Application of electron absorption spectra

• It allows for the type of electron transitions to be determined by examining spectra in solvents of different polarity.
• The differences in the position and intensity of the absorption bands of the different molecular forms are used to study the equilibria established between them in the solution (structural studies, tautomeric equilibria).
• Used for compound determination based on Beer-Lamber law.
• Used as an additional identification method based on the λ_max position of test substances.
• Used in the determination of the purity of test compounds – shifting the absorption maximum position, comparing the ratio of absorbance values at two different points in the spectrum.

UV-Vis electron spectroscopy

In terms of the phenomenon of absorption, UV-Vis spectrophotometry is a particularly interesting technique, allowing qualitative and quantitative analysis of many substances. The radiation absorption phenomenon is used when: absorption depends linearly on concentration or when absorption is additive, i.e. for a multicomponent solution it is the sum of the absorptions of its components. The conditions are met when there are no intermolecular interactions in the system.

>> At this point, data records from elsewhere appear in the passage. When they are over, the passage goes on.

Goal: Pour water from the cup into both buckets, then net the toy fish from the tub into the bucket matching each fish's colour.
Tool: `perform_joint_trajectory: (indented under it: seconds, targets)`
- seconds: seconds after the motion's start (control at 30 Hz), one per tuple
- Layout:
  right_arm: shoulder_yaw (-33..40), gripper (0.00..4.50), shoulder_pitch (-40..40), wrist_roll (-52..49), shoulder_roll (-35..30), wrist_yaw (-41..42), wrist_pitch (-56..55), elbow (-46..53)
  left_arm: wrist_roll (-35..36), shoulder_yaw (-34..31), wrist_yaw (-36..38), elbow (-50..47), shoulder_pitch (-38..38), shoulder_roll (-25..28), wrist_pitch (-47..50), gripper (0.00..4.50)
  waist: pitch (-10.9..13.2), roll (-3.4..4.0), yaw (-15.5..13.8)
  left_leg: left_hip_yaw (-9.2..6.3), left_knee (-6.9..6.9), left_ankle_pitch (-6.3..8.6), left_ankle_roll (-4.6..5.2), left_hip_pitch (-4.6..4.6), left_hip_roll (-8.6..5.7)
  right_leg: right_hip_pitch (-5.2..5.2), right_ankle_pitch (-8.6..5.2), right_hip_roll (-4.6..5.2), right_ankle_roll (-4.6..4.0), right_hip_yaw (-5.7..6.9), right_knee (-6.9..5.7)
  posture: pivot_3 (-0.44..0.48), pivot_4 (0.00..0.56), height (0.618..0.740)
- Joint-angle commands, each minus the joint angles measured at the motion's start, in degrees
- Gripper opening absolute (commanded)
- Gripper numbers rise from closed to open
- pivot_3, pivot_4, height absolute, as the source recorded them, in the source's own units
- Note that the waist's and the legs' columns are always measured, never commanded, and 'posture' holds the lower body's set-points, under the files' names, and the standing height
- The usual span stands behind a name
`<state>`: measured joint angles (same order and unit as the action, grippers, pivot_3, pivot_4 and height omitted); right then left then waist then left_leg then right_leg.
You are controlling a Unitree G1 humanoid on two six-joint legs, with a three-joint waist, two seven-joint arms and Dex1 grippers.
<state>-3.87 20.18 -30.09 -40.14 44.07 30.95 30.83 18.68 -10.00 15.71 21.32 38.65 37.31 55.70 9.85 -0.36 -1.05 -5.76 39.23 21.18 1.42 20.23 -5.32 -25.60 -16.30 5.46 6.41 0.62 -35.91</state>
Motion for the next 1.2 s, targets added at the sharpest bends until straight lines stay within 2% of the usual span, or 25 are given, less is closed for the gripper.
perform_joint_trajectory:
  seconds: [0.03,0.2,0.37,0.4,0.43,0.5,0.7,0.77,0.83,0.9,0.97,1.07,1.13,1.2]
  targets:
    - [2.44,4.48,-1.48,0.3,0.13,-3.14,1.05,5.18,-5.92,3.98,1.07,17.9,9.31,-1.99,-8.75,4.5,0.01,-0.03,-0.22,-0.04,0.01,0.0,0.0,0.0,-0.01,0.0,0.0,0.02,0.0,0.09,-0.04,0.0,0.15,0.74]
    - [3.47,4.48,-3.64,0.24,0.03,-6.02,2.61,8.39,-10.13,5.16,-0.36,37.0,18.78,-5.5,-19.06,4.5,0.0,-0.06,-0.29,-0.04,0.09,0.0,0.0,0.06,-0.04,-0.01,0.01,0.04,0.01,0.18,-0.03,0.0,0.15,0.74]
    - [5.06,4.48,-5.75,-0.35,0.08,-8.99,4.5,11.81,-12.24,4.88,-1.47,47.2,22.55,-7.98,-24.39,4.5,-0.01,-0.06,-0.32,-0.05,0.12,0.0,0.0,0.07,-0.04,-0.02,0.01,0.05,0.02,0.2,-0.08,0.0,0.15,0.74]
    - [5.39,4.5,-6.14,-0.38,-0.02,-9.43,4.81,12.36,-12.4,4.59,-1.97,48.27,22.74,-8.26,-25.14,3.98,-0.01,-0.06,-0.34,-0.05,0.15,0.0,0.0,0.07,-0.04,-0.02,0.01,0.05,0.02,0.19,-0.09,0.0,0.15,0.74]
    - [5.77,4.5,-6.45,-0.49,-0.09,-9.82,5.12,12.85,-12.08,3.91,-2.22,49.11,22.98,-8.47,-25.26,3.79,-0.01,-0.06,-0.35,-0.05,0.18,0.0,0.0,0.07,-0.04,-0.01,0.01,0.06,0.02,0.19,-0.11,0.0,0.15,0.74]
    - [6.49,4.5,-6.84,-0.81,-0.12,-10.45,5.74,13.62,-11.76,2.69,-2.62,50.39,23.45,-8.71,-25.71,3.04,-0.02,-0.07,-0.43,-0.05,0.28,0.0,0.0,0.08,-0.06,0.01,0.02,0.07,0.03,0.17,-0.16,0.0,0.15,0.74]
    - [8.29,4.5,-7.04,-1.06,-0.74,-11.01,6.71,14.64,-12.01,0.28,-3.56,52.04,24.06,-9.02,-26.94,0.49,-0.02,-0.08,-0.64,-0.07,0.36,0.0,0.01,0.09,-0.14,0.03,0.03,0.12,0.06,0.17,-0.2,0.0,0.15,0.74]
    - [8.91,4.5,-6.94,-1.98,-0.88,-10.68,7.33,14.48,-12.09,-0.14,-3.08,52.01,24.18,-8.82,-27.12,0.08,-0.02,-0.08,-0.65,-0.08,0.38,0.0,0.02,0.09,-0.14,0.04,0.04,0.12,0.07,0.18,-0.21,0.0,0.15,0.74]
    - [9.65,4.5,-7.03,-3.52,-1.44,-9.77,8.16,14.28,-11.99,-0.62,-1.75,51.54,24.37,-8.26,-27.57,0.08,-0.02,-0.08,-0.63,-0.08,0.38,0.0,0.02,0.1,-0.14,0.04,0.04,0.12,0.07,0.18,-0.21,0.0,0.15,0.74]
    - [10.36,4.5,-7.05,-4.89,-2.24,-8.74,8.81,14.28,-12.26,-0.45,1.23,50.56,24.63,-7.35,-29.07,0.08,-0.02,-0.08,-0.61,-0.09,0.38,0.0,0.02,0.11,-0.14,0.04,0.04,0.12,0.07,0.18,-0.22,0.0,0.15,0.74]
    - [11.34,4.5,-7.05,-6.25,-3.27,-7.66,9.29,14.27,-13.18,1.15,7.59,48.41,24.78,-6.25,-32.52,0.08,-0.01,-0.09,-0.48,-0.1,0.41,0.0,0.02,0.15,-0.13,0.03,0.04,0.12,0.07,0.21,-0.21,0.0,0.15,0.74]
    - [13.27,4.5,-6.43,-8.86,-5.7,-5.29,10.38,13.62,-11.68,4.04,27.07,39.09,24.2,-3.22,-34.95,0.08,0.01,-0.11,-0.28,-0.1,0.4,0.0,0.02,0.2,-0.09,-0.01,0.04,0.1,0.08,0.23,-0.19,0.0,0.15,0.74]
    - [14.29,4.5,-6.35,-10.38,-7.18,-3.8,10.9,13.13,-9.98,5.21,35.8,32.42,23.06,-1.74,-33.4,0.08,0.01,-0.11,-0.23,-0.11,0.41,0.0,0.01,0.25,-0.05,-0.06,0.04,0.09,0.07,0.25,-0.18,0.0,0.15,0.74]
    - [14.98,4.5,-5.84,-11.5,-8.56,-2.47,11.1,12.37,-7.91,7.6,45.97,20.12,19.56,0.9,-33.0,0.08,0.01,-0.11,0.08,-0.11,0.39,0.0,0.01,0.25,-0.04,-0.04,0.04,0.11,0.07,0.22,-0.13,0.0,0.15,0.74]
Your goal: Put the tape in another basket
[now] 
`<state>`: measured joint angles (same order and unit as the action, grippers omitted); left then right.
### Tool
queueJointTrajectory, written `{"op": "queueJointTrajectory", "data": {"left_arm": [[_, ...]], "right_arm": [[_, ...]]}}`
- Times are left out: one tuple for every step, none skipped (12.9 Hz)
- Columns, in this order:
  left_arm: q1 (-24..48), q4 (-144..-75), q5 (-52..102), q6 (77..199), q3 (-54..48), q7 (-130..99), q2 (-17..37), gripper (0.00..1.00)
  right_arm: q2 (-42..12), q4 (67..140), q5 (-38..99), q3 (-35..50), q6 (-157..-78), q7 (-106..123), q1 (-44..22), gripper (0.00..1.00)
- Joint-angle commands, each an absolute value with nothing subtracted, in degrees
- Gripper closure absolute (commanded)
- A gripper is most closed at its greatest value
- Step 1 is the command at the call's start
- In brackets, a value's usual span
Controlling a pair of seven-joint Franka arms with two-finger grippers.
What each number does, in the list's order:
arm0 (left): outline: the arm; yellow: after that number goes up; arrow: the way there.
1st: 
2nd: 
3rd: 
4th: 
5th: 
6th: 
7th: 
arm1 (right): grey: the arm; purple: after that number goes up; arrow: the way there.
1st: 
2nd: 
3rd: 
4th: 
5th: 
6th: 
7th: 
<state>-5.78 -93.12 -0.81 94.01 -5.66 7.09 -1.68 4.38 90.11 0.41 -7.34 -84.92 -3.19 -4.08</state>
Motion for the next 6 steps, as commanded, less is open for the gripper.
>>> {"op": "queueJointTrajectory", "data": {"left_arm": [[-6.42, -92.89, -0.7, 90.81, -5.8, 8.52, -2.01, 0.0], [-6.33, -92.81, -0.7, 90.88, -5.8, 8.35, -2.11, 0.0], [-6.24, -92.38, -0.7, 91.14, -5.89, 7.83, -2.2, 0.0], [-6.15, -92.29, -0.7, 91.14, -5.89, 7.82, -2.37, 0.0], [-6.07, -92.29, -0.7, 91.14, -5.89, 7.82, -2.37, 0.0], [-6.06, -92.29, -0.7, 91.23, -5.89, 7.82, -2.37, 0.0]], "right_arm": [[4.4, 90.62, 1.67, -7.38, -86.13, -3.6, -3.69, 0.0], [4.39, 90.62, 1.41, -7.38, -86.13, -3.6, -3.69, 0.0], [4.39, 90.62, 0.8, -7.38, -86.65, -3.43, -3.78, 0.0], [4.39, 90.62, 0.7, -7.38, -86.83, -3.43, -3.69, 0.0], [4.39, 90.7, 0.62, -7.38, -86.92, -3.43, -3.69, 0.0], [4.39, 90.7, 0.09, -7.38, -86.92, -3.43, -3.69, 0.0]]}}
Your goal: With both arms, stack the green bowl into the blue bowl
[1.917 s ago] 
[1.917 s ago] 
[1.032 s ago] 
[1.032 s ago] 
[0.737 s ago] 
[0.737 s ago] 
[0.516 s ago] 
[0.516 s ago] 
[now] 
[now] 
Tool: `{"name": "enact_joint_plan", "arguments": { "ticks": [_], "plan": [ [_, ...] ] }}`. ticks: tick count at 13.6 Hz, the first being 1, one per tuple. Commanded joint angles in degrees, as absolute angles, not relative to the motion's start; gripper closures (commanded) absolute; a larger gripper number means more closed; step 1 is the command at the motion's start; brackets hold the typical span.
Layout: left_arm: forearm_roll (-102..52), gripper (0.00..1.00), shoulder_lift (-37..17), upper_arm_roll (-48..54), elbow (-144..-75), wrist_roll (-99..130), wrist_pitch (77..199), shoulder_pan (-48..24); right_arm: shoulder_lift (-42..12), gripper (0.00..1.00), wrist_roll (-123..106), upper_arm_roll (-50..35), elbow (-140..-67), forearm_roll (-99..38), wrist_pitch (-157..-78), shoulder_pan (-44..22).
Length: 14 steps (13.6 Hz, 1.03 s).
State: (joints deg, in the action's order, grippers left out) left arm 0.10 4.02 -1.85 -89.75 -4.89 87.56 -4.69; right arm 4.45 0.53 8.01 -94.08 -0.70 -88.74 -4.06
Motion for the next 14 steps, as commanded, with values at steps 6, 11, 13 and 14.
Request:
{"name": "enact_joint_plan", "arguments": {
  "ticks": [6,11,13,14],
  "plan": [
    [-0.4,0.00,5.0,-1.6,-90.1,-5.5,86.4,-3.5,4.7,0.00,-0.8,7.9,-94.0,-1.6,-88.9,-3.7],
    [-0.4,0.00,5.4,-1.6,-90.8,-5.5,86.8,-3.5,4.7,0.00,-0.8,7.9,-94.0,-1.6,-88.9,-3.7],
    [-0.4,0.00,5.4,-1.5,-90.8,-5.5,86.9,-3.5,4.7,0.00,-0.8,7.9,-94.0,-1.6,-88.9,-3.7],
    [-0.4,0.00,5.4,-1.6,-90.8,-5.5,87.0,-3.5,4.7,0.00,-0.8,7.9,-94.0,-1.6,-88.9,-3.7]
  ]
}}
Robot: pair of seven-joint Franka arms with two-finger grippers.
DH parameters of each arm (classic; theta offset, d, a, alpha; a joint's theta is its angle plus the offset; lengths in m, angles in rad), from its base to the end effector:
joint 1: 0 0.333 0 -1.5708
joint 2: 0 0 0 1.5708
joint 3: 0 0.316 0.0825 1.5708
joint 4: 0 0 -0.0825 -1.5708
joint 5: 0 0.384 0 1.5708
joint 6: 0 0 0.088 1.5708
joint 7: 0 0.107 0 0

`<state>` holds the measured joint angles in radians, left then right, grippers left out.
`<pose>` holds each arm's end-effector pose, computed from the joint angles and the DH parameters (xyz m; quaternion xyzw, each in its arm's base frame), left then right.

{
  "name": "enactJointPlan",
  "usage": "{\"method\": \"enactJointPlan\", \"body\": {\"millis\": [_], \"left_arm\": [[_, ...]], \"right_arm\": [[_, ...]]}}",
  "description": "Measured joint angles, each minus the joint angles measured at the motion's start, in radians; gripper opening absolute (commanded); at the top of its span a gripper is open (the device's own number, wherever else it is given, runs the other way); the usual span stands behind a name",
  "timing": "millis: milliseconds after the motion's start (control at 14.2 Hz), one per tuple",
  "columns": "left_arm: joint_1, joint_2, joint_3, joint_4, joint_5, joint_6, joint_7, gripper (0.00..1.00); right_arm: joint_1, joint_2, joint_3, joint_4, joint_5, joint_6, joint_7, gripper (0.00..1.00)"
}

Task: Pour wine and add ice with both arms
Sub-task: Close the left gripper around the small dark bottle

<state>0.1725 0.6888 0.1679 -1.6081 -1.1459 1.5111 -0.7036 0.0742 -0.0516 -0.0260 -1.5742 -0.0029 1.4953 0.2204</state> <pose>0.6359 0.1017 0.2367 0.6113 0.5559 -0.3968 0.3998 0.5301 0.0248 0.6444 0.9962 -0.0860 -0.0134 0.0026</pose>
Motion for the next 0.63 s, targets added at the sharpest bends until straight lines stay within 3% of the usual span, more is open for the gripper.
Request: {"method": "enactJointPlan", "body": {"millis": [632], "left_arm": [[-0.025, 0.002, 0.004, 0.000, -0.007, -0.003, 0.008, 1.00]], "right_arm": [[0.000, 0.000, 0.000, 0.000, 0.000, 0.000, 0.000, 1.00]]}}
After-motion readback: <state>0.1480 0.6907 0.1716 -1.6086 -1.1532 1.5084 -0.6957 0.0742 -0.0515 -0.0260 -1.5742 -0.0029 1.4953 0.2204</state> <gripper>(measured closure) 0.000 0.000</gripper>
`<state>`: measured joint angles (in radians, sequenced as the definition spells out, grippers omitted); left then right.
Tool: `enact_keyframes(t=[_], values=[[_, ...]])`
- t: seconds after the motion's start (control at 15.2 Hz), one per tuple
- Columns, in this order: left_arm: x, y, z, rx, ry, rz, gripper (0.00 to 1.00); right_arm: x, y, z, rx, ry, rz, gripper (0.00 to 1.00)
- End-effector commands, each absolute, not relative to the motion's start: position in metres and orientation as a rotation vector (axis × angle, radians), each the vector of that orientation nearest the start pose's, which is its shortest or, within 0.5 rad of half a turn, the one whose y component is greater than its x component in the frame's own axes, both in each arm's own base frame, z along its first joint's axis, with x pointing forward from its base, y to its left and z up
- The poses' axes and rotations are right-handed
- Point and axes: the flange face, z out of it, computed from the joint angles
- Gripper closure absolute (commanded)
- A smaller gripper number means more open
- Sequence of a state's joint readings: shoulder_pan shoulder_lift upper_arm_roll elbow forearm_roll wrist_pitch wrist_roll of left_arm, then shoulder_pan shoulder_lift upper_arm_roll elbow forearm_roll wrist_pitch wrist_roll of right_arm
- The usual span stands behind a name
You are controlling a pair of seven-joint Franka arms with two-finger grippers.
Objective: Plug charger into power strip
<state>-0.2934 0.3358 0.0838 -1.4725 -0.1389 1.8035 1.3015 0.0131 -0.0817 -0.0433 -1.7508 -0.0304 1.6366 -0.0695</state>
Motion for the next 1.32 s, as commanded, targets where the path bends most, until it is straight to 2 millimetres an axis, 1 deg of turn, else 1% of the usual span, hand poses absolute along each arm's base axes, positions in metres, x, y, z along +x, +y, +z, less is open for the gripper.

By analysing the UV-Vis absorption spectra resulting from the passage of electromagnetic radiation through the solution, transitions of valence electrons from the ground to the excited state are observed. This phenomenon results in the absorption of part of the radiation at certain wavelengths. Absorption is the consequence of the transition of these electrons to higher energy levels, but in order for this to happen, the quanta of electromagnetic radiation must have enough energy to balance the energy difference between the energy levels. In molecules, such energies are a few electronvolts, which corresponds precisely to the UV-Vis frequency.

Chromophores

Compounds that show absorption in the UV-Vis range have chromophores in their structure, i.e. groups of atoms whose electrons are characterised by low excitation energies. In other words, a chromophore is the part of a molecule (group of atoms) responsible for the selective absorption of radiation in the visible range (180-800 nm) and thus for the occurrence of colour. These include: aromatic rings (aromatic electron sextet), multiple bonds (part of them – π-type bonds), both between carbon atoms and others, such as the carbonyl group C=O.

Auxochromes

Another group of atoms are auxochromes, i.e. substituents that do not show absorption in the UV-Vis range, but their presence causes changes in the spectra of the absorbing elements. They enhance the action of the chromophores, which we can often observe in the form of a much more intense colouring of the test substance than in case of their absence in the system. In addition, we divide the auxochromes into bathochromes, e.g. –NH₂, -OH, which shift the absorption maximum towards longer wavelengths, and hypsochromes, such as –CH₃, -CO, which shift the maximum towards shorter wavelengths.

Atomic Absorption Spectroscopy (AAS)

This is another technique using the phenomenon of absorption. It is used to determine chemical elements in the form of samples in any state (liquid, solid, gas) and the measurement itself is based on observing the absorption of radiation of a specific wavelength by free metal atoms. The basis of the technique is that an atom can only absorb electromagnetic radiation at a wavelength at which it can also emit it, and this is characteristic only of the given element. With higher energy supplied to the atom, the electrons are excited to higher levels and a greater number of lines is observed in the spectrum. If the energy supplied corresponds to the ionisation potential of the atom, ions such as Na⁺ are formed. The basis for quantitative analysis by atomic absorption spectrometry is the proportionality of absorbance to the number of absorbing atoms and Beer-Lambert law.